6 unità di sangue infettate dall’epatite C.

Sei unità di sangue infettate dal virus dell’epatite C su 1.774.624 unità di sangue raccolte. Sembra poca cosa, ma se fossero state trasfuse avrebbero causato da uno a sei nuovi malati di epatite C, che avrebbero inoltre rischiato di sviluppare cirrosi epatica e cancro. Se le sacche infette fossero servite per produrre emoderivati, i danni sulla popolazione sarebbero stati maggiori, perché ogni unità di plasma viene miscelata con altre.

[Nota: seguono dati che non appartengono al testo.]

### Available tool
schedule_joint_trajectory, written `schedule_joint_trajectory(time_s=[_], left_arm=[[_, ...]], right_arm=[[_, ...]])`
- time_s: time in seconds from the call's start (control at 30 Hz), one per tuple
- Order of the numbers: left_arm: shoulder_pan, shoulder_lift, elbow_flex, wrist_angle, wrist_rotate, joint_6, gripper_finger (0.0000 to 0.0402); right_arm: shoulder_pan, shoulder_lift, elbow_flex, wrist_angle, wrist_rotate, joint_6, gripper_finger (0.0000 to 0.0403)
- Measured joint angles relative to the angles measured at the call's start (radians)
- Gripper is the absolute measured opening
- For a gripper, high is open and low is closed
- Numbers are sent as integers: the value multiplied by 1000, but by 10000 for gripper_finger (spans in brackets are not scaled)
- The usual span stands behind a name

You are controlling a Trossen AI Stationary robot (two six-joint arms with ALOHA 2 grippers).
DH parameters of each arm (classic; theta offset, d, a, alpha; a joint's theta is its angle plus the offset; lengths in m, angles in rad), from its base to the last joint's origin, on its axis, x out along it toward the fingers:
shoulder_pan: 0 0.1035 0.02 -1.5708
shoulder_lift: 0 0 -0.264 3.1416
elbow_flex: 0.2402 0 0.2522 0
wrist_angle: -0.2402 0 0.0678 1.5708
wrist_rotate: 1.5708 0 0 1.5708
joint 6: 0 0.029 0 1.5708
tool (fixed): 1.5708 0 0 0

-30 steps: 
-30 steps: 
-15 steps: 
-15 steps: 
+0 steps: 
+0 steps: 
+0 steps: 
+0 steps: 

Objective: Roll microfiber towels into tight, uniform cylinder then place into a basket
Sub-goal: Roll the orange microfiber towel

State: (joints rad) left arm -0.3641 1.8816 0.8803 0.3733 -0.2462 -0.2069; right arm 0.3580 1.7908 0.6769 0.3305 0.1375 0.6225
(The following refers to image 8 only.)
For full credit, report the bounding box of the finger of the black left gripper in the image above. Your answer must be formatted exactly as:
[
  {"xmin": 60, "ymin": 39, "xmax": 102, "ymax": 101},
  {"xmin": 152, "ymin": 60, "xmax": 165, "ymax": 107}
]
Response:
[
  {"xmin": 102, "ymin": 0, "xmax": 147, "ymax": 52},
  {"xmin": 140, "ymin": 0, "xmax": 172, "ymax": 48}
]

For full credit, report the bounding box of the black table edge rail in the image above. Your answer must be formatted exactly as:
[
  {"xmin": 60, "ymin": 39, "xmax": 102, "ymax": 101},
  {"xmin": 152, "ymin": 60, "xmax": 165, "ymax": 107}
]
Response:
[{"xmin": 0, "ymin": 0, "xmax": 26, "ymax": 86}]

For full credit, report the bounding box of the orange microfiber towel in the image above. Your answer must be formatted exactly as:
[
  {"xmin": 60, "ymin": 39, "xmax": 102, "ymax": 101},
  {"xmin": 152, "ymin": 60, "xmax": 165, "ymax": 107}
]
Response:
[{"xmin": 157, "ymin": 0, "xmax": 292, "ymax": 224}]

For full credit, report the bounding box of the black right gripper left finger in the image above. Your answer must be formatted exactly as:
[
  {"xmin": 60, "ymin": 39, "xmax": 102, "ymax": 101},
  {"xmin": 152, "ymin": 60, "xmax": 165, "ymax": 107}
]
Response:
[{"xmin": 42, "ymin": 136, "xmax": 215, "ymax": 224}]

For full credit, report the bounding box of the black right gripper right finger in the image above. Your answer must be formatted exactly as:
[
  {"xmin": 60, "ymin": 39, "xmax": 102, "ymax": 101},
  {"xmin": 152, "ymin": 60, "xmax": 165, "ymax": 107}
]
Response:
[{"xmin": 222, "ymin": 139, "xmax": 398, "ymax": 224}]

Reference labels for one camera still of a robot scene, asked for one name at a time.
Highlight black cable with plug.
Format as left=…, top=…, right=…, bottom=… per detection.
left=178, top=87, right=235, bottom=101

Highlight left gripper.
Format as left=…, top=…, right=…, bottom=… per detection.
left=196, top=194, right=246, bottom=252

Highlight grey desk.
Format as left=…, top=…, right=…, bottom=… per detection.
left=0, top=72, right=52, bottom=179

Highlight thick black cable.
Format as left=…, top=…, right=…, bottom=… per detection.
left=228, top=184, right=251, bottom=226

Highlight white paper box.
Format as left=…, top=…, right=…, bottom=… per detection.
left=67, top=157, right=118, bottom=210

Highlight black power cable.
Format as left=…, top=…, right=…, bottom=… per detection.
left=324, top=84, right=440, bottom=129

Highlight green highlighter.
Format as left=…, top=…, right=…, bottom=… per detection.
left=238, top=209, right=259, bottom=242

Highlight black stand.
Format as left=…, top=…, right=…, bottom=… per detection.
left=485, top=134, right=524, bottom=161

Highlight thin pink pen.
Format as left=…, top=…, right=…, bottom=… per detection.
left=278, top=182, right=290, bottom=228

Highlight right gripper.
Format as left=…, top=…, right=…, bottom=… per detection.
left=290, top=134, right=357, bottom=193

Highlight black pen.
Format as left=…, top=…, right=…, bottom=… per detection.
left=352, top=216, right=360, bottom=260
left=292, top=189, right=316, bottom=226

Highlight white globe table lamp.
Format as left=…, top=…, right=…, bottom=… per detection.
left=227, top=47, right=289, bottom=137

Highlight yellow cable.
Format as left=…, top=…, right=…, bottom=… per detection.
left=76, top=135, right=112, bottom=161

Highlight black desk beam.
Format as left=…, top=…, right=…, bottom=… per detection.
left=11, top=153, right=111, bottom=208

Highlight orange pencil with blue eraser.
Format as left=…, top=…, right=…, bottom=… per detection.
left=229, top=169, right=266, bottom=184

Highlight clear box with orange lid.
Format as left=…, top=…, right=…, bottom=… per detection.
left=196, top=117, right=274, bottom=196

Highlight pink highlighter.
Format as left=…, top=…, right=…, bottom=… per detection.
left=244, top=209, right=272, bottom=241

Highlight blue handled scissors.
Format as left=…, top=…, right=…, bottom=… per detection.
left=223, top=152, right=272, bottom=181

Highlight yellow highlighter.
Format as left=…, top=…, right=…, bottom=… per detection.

Le sei unità infette sono state scoperte nel corso dei 12 mesi di sperimentazione di una nuova tecnica, chiamata NAT, acronimo di Nucleid Acid Test, obbligatoria da un anno per tutti i centri che raccolgono donazioni di sangue. NAT, è un metodo diagnostico capace di riconoscere il genoma di un agente virale – come quello dell’epatite C – a brevissimo tempo dal contagio. Con la tecnica tradizionale, detta Elisa, che permette l’identificazione dell’infezione cercando gli anticorpi, non era certo che il risultato negativo dei controlli fosse reale, perché gli anticorpi si rendono visibili soltanto dopo 70 giorni dal presunto contagio. Con la tecnica NAT, invece, il virus è identificabile già dopo 12 giorni. Si riduce, così, il “periodo finestra”, il tempo in cui l’infezione sfugge ai test. «La trasfusione, quindi, oggi, è più sicura di prima, – dice il dottor Antonio Flores del centro trasfusionale dell’ospedale Fatebenefratelli di Milano – ma non potremo arrivare a test ancora più precoci e precisi, perché 12 giorni è il tempo minimo perché l’agente virale si riproduca nell’organismo e si renda visibile al metodo NAT». Ma la sperimentazione ha permesso anche di verificare NAT sul virus HIV. «Alcuni centri trasfusionali hanno usato spontaneamente NAT anche per scovare il virus dell’Aids – dice Claudio Velati, direttore del dipartimento trasfusionale di Sondrio, consigliere della Società italiana di medicina trasfusionale -. Su 826.922 unità testate abbiamo trovato un caso di infezione da HIV, sfuggito al metodo Elisa. La validità del test, quindi, è inoppugnabile. La parola ora spetta alle istituzioni».